The plaintiffs are arguing that Haleck, who was high on methamphetamine, was pepper-sprayed about a dozen times and shot with a Taser gun as many as three times, all within a span of just five minutes — a timeline corroborated by the defense. Seitz has argued that Haleck wasn’t threatening anyone that night and that traffic already had been stopped along the busy street as officers tried to get him to move to the sidewalk. His only offense was disorderly conduct, a petty misdemeanor.
In evaluating the level of force that should be used, police must take into account the severity of the crime, the level of threat and the subject’s behavior or level of resistance, noted Seitz as he questioned the police officers.
The defense is arguing that the pepper spray wasn’t working on Haleck, which is why officers sprayed him so many times. Honolulu Deputy Corporation Counsel Traci Morita is also seeking to convince jurors that the Taser gun, while deployed by Chung, likely didn’t shock him. Not only was the officers’ use of force reasonable, according to the defense, it wasn’t what killed him.
Police officers stressed throughout testimony that Haleck, by being in the middle of a major, five-lane street, had not only put himself in danger, but also the responding officers.
“The threat there was that there were vehicles in the area and we could be hit at any time,” said Chung.
Chung, 66, testified that he was the first on the scene that night and repeatedly told Haleck to move onto the sidewalk, to no avail.

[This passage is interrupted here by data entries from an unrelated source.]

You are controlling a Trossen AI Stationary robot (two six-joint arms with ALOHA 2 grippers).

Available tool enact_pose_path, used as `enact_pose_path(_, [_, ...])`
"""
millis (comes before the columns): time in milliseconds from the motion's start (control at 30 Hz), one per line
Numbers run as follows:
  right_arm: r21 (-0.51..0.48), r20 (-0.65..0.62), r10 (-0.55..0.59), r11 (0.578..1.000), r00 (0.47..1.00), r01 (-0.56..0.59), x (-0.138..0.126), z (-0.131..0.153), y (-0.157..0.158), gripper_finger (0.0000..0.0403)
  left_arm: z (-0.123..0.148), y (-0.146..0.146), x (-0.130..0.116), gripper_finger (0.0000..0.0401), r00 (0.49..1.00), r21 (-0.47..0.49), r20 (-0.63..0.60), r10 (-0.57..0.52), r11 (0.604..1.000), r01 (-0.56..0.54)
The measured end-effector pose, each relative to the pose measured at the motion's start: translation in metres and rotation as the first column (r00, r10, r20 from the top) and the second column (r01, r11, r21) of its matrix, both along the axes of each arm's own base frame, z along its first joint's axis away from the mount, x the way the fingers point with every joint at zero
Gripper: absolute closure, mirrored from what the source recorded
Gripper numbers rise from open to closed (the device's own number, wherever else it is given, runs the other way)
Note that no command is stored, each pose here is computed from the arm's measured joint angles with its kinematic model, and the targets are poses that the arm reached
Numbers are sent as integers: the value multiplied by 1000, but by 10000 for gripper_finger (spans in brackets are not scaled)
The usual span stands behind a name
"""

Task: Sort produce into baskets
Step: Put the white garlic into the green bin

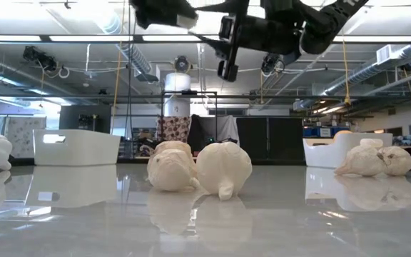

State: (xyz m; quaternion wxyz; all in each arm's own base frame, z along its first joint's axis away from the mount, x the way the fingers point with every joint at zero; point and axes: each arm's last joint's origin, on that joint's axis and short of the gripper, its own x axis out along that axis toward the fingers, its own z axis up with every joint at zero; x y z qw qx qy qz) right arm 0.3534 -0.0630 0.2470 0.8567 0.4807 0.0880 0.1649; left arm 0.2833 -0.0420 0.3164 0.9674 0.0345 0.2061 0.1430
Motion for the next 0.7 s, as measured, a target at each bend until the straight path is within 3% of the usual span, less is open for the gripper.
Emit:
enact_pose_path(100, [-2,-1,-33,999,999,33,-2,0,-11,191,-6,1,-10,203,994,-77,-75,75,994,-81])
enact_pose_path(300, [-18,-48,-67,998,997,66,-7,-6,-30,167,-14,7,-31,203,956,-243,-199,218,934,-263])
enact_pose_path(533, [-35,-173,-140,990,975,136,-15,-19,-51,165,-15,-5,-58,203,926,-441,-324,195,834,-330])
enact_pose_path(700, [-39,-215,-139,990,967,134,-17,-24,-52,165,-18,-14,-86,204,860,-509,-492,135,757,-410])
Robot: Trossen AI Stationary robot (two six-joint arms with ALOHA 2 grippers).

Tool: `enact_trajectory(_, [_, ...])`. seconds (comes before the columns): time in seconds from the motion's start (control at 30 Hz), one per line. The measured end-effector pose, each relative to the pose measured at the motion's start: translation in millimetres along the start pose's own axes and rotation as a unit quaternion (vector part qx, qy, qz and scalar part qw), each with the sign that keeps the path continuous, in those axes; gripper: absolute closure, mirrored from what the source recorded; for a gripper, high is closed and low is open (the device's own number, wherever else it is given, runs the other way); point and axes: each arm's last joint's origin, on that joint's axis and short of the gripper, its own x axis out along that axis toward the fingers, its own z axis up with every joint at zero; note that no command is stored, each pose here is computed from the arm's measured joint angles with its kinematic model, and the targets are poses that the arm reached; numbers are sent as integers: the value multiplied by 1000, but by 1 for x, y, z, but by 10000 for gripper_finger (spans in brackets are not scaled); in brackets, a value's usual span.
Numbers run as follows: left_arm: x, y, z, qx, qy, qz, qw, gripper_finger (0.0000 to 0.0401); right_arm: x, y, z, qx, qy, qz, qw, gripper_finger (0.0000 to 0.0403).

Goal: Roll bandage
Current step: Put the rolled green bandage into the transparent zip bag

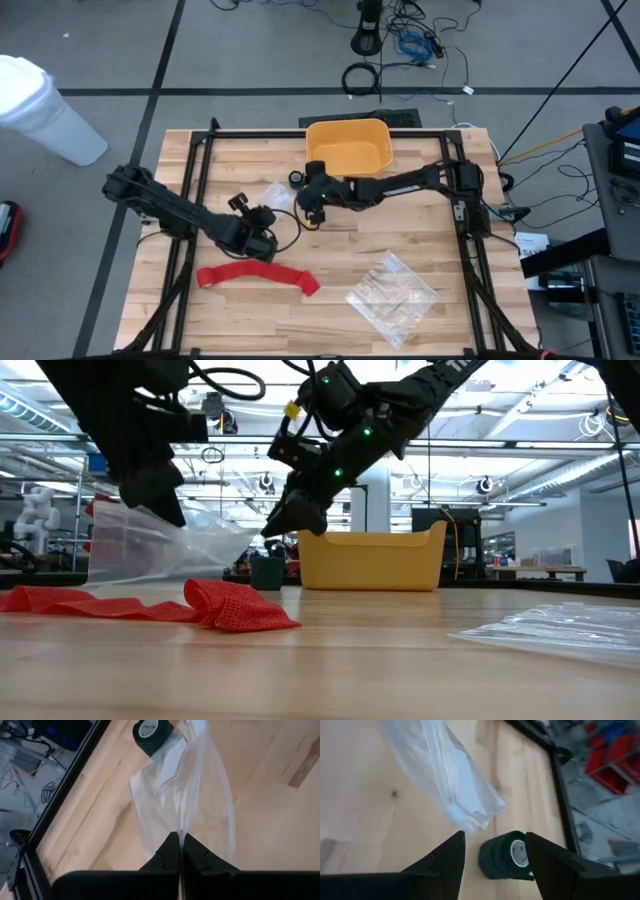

He kept saying, “I’m sorry, I’m sorry,” said Chung, who said he suspected Haleck was on drugs.
Chung said he sprayed him once with his pepper spray, and Haleck began running around and it didn’t seem to have an effect. So he sprayed him two to three more times — each time from about 2 to 5 feet away.
Chung said he then deployed his Taser twice, but the two probes didn’t seem to connect with Haleck’s skin to deliver a shock. Chung said Haleck was not being threatening toward him, but he needed to get him out of the street.
“He still placed us in a bad situation,” said Chung.
Critchlow, who soon arrived to back up Chung, said she pepper-sprayed Haleck four to five times but that she wasn’t sure whether the spray directly hit him. She said she has to make split-second decisions every day as an officer.
“I went there to back up my officer, my fellow officer,” she said, choking up with tears. “Would have been simple like that — just get him out of the road. But it didn’t happen that way.”
Critchlow called the level of force used that night “very reasonable” given the “totality of circumstances.”
But the plaintiffs poked holes in the officers’ arguments that the major threat that night was being hit by traffic, pointing out that Critchlow wrote in her “use of force” report that cars were stopped waiting for the police to clear the area.
Critchlow also wrote that Haleck appeared to be high on drugs and was sweating profusely. Seitz asked whether that should have guided her response, insinuating that maybe pepper- spraying him or Tasering him wasn’t safe.
“Honestly, I’m not sure,” she said. “All I know is that I tried to grab him and that didn’t work. I tried to pepper-spray him and that didn’t work.”
Irminne Van Dyken, the doctor who treated Haleck that night, testified that she removed two Taser darts from Haleck’s back, casting doubt on the defense’s argument that the Taser gun hadn’t actually shocked Haleck. She also testified that there were two puncture wounds on his chest, surrounded by bruising, suggesting that the Taser darts may have hit him there as well.
Asked by Morita whether she could be sure that Haleck was actually shocked, Van Dyken said she could not. “But you have to wonder why he went into cardiac arrest,” she said.
The plaintiffs could conclude its case as early as today, with the defense presenting its case next week.
Correction: An earlier version of this story and in Friday’s print edition erroneously used the word prosecution when referring to the plaintiffs in the case. The term prosecution is applicable to criminal cases, not civil cases.